La Amazonía sudamericana es el pulmón del mundo. (Foto: AFP)
La Amazonía sudamericana es el pulmón del mundo. (Foto: AFP)

Límites en el espacio
En marzo último, la experimentada astronauta Anne McClain hizo noticia al no poder participar en la que iba a ser la primera caminata espacial integrada únicamente por mujeres debido a que la NASA no disponía de suficientes uniformes talla M, como se comentó en esta misma sección. Pero esta vez su nombre vuelve a los titulares de la prensa por razones muy distintas.

Summer Worden, quien fuera pareja de McClain, descubrió accesos anómalos a su cuenta bancaria con sus credenciales de usuario. En particular, aquellos que provenían desde una computadora de la NASA. Todos los caminos condujeron a McClain, que, por las fechas y la identificación de la computadora desde la que accedió, se encontraba en aquel entonces en la Estación Espacial Internacional. Worden acusa a McClain de suplantación de identidad y acceso indebido a las cuentas; McClain reconoce los accesos, pero señala que, al momento de hacerlo, si bien estaban en un proceso de separación, aún mantenían finanzas compartidas y no tenía cómo saber que no podía acceder a esa información. El New York Times relata la historia en un extenso reportaje.

Sin embargo, más allá de las peculiaridades de esta disputa de pareja, se trata de un caso que pone a prueba los instrumentos legales en Estados Unidos (y el resto del mundo) para abordar este tipo de casos sin jurisprudencia existente. En la medida en la que aumenten los viajes espaciales tripulados, tanto científicos como turísticos, también se espera que este tipo de situaciones en las que se cometen faltas o infracciones fuera de este planeta aumenten. ¿Cuáles son las reglas del juego en adelante? Por principio, uno debería asumir que el contrato social y las leyes que nos atan a este no están sujetos a la territorialidad planetaria. De momento, los juristas que ya han tenido que lidiar con escenarios similares tienen claro que lo que pasa en el espacio no se queda en el espacio.

Realidad virtual
Realidad virtual

Virtualidad real
El concepto de ‘realidad virtual’ era indesligable del mundo de los videojuegos en la década de los noventa. Desde entonces, esta tecnología y sus aplicaciones han llegado a espacios diversos. Y así como algunos usan entornos virtuales para aprender a pilotar un avión, manejar el estrés o practicar deportes, hay quienes los usan para aprender a despedir a una persona. Barry es un simulador virtual, creado por la empresa Talespin, que no está diseñado para aprender a desarrollar habilidades empáticas, sino para desprenderse de cualquier sesgo emocional a la hora de estar delante de un ser humano. El usuario puede interactuar con Barry a través de cajas de diálogos y con palabras gracias al software de reconocimiento de voz con el que cuenta. En una crónica publicada en Los Angeles Times, se explica que estos servicios son requeridos para capacitaciones o procesos de contratación y selección de personal de la manera más objetiva posible. Fríos como el viento.
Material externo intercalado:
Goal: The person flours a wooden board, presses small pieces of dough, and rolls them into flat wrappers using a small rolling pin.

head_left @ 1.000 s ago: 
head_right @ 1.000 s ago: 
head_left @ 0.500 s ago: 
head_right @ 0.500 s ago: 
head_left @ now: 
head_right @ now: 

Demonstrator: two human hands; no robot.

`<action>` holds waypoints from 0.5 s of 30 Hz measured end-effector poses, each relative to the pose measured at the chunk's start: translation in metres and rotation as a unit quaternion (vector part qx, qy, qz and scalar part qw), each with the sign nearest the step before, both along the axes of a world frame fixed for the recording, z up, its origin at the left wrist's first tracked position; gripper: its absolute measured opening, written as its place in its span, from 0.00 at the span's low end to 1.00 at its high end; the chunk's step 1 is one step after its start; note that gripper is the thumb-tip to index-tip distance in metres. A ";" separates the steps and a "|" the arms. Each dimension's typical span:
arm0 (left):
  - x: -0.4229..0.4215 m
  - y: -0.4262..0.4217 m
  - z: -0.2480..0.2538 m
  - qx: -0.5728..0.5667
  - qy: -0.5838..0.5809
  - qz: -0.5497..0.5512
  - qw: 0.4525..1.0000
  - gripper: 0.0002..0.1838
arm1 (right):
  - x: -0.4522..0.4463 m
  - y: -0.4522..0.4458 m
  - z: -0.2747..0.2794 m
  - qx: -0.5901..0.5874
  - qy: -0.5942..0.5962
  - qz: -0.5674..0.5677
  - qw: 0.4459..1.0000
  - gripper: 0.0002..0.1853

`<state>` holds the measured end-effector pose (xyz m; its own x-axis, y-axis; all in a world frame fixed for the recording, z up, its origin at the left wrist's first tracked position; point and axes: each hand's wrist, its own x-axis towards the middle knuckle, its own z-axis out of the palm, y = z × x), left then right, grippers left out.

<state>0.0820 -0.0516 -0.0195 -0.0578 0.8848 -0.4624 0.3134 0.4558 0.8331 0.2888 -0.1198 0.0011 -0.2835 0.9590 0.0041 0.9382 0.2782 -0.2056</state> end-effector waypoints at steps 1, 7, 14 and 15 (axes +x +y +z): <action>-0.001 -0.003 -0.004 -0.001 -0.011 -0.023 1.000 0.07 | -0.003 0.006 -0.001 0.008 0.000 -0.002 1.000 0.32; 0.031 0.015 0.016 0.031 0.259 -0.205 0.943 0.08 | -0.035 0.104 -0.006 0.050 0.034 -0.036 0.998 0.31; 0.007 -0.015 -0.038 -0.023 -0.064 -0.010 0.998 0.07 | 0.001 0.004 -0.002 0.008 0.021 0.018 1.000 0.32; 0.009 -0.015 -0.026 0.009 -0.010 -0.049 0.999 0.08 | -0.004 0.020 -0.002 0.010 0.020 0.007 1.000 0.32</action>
Donald Trump aplaudió la gestión del presidente Bolsonaro en la crisis de los incendios. En la foto, imagen aérea de Greenpeace que muestra uno de los focos de incendio en Rondonia. (Foto: AFP)
Donald Trump aplaudió la gestión del presidente Bolsonaro en la crisis de los incendios. En la foto, imagen aérea de Greenpeace que muestra uno de los focos de incendio en Rondonia. (Foto: AFP)

Valga la precisión
Vivimos días en que las noticias de incendios en territorio amazónico generan emociones tan intensas como fútiles. Y así como se han hecho escuchar consignas de cara a los políticos que siguen tratando la emergencia planetaria y el cambio climático como una superstición progresista, también se han propagado mensajes imprecisos como que el 20 % del oxígeno de la Tierra se produce en la Amazonía. En un ensayo publicado en The Conversation, Scott Denning, profesor de ciencias atmosféricas en la Universidad de Colorado, señala que, aunque bienintencionado, el mensaje rebotado hasta por Emmanuel Macron pasa por alto que más del 80 % del oxígeno en nuestro planeta proviene de los océanos. “Hay suficiente oxígeno para todos”, señala. Y, si bien puede parecer un gesto pedante en medio de una emergencia, remata recordándonos que el hecho de que una de las mayores reservas de carbono y biodiversidad del planeta corre el riesgo de perderse debería movilizarnos sin necesidad de andar preocupados por el oxígeno que nos va a faltar.